Why has accountability become such a hot-button topic in the workplace today? It is the subject of books, blogs (some of the better blogs, I might add), business articles and surveys. One can find dozens of ways to assess accountability issues, and one can find just as many differing opinions on how to “fix” the problem once pinpointed. I’ve been in the business of managing teams for let’s just say ‘a few years,’ and the one thing I have determined is that you simply cannot force an employee to be accountable any more than you can make the proverbial horse drink water. However, I have found that we learn from those around us and we can design environments which can enable accountability to flourish.
Unfortunately, often times accountability tends to be driven by fear of punishment and retribution- if you don’t perform, you could get fired. While this approach might get the job done initially, it certainly doesn’t help in the employee satisfaction and fulfillment area and severely hinders innovation and risk taking. We want employees motivated to engage in their work, not motivated to avoid punishment. So, what is an employer to do? I have found that we, as employers and managers, need to be very intentional about the environments we create in the workplace if we want to foster accountability. Here are a few specifics:
We need to clearly define roles and responsibilities. If employees are unclear about what their specific role is and what is expected of them, they will not feel comfortable accepting ownership and accountability. At Apple, every single initiative or task has a “Directly Responsible Individual” or DRI who is in charge of seeing the particular task through to completion. Therefore, there is no confusion as to who is accountable for what and when.
Development of SMART goals. Developing specific, measurable, achievable, results-oriented and time bound goals will help your employee to feel more confident in their work and its a way for them to measure their own productivity.
We need to develop a sense of ownership for team results. Each member of the organization should have an obligation to seek information, give and receive feedback and point out the need for corrective actions at any time. Equally important, is to make sure employees know exactly how their work contributes toward the organizational goals. Fostering a sense of accountability to the business.
Give employees a sense of control over their success or failure. Creating an environment where employees feel that they are empowered to succeed or fail on their own merits is a powerful motivator for accountability. We must remember that people are wired for fairness and need to feel they are being judged fairly.
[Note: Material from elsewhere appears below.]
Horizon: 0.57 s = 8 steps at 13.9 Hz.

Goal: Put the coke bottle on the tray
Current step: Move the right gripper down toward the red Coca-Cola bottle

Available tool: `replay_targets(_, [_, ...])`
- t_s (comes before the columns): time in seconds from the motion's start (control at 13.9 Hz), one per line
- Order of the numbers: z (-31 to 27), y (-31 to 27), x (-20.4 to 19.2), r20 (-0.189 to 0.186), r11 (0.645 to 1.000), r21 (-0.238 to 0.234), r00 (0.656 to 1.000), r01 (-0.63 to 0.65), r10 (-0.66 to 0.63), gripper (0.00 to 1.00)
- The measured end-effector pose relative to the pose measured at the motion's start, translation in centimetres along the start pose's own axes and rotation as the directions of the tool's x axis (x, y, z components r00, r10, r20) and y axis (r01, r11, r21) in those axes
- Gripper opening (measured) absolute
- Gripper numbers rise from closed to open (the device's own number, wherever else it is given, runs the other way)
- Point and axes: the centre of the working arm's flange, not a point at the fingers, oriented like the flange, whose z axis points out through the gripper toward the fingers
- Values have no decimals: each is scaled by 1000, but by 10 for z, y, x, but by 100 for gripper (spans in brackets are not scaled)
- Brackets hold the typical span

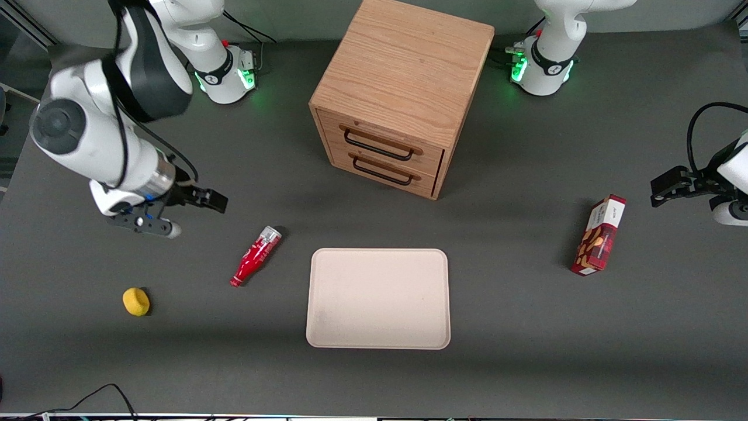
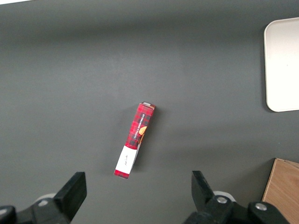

Give employees sufficient authority to make decisions. Most problems have multiple right answers, so give people the freedom and control they need to make decisions. There is nothing more frustrating than attempting to solve an issue knowing that you do not have the authority to make a decision. Support is key- be sure people have the resources, knowledge and assistance they need.
Provide coaching, monitoring and mentoring on an ongoing basis. It is only natural that when we know someone is watching our progress we will try to perform to the best of our abilities. Coaching and mentoring will help employees to learn what areas need more attention and what areas they are excelling in.
Every employee, no matter what level of seniority is equally responsible for aiding in the success of their company. Whether its driven solely by career advancement, to help others, or spurred on just because they like their coworkers and don’t want to let them down, accountability is a requirement for organizations to run productively and efficiently. Lets face it, all employees have their idiosyncrasies that drive them, so the best you can do as an employer is to create conditions that foster accountability, after that employees must decide how to respond. Its kind of like gardening. The truth is, seeds will grow on their own, but you can create conditions that help them grow strong and healthy. But even in a perfect greenhouse environment, some seeds still won’t grow.